Puse los ojos en blanco con un toque de descontento. «¡Y aún te atreves a felicitarme! ¿No me informaste antes del plan? ¿Y si provocas a la familia Barton y deciden incendiar la fábrica?».
«No dejaré que eso ocurra», respondió Harlan con inquebrantable seguridad. «La manada Xeric es famosa por su rapidez y ferocidad. Nos defenderemos contra la…».
«La manada Thorn Edge, si es necesario».
No pude evitar burlarme de su confianza. «¡Es fácil para ti decirlo! Nuestro éxito depende del plan de Luis con esas plantas. Sin él, tu imprudencia inicial podría haberle llevado a arrasar las plantas y la fábrica incluso antes de que tuvieras la oportunidad de disparar tu primer tiro».
«No, Zoe, no es tan grave», afirmó Harlan, rebosante de confianza. «Debra me avisó a tiempo y he hecho los preparativos necesarios. Luis no se saldrá con la suya».
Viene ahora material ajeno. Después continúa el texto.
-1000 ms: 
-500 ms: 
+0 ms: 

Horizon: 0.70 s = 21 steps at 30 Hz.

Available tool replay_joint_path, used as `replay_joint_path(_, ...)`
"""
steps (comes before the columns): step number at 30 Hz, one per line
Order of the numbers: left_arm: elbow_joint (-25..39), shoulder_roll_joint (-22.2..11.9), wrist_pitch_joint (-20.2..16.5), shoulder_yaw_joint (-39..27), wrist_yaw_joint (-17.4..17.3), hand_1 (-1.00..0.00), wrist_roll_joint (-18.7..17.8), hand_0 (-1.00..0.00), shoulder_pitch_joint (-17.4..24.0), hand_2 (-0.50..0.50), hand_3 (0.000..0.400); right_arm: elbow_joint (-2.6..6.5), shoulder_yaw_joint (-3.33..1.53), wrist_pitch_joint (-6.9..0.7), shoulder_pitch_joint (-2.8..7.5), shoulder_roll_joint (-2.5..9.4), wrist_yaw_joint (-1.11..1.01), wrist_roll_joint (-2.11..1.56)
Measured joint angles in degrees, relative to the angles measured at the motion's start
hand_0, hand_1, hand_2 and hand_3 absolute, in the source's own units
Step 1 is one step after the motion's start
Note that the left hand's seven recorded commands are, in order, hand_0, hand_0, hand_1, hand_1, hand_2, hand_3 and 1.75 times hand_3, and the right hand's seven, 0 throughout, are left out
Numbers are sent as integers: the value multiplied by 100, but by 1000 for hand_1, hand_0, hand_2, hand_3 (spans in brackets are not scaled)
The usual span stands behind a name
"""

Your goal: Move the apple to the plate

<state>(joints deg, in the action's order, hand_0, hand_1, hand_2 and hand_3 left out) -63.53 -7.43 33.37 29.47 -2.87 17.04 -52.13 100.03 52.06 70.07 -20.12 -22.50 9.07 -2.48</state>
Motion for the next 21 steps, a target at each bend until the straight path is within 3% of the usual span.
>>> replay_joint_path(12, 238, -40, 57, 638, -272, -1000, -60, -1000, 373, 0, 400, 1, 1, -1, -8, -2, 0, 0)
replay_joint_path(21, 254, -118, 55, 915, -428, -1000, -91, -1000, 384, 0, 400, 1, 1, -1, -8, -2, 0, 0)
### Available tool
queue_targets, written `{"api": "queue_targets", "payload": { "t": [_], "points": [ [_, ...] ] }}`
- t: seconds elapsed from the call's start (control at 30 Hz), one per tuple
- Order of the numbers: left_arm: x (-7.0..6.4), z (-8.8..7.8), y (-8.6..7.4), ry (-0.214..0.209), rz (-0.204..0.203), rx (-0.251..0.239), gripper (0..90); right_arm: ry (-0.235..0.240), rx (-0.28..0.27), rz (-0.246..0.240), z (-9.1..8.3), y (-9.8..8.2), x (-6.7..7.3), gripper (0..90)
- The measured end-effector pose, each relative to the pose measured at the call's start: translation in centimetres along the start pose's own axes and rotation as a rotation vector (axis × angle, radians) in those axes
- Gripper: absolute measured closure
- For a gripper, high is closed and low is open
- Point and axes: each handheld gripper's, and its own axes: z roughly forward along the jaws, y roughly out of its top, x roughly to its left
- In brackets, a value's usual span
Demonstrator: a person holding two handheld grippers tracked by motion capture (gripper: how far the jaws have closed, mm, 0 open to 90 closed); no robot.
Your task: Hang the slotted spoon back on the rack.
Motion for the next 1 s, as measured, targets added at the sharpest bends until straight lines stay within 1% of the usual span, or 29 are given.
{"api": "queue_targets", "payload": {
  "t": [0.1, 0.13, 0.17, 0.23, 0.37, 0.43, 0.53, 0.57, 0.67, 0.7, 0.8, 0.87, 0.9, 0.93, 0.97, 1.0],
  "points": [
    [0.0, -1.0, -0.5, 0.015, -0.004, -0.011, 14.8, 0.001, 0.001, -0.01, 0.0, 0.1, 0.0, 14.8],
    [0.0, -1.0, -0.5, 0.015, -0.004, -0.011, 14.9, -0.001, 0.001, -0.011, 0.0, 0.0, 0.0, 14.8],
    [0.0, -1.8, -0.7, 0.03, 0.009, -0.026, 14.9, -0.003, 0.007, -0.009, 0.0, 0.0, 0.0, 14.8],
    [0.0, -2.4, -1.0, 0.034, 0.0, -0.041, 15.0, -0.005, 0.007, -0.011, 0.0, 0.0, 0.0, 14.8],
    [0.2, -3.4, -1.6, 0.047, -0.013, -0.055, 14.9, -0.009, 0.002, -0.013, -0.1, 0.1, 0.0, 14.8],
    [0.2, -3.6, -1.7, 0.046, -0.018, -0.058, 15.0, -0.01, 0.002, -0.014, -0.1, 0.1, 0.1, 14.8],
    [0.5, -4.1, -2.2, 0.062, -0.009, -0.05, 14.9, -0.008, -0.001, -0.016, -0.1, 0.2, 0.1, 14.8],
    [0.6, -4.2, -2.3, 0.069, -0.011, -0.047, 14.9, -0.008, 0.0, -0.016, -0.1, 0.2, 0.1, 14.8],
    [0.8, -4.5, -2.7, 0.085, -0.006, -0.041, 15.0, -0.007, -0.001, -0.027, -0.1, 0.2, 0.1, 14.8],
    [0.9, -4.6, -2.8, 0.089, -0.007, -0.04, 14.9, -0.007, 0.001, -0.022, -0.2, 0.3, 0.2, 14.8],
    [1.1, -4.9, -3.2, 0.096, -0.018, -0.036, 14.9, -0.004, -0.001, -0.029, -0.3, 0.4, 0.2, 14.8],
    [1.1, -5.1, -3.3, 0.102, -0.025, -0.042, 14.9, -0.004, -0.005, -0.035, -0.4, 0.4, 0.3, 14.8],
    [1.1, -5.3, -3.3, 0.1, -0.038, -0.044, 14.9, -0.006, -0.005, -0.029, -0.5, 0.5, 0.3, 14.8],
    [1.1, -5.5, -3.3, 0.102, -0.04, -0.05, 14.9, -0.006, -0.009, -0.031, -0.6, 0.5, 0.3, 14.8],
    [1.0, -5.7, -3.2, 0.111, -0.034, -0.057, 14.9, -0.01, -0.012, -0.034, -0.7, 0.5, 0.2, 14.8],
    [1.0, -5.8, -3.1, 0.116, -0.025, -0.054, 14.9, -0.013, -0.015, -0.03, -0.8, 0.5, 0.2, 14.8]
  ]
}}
Arqueé una ceja. «¿De verdad? ¿Qué preparativos has hecho?».
Mientras hablábamos, vi una figura inusual y jorobada acechando en el punto ciego de Harlan.
¡Era Luis!
Luis se arrastraba sigilosamente, empuñando un arma de fuego plateada muy característica. Era evidente que albergaba intenciones malvadas.
«¿A qué juegas, Luis?», le pregunté, y mis palabras resonaron con fuerza.
En respuesta, Harlan se volvió para mirar. Sus miradas se cruzaron simultáneamente y, entonces, con una sonrisa malévola, Luis levantó el arma que sostenía.
Se oyó un fuerte estruendo cuando apretó el gatillo.
«¡Cuidado!». Los ojos de Harlan se abrieron con urgencia y se lanzó a la acción, protegiéndome con su cuerpo.
Un gemido de dolor vino de arriba, helándome el alma. ¿Harlan acababa de recibir la bala que iba dirigida a mí?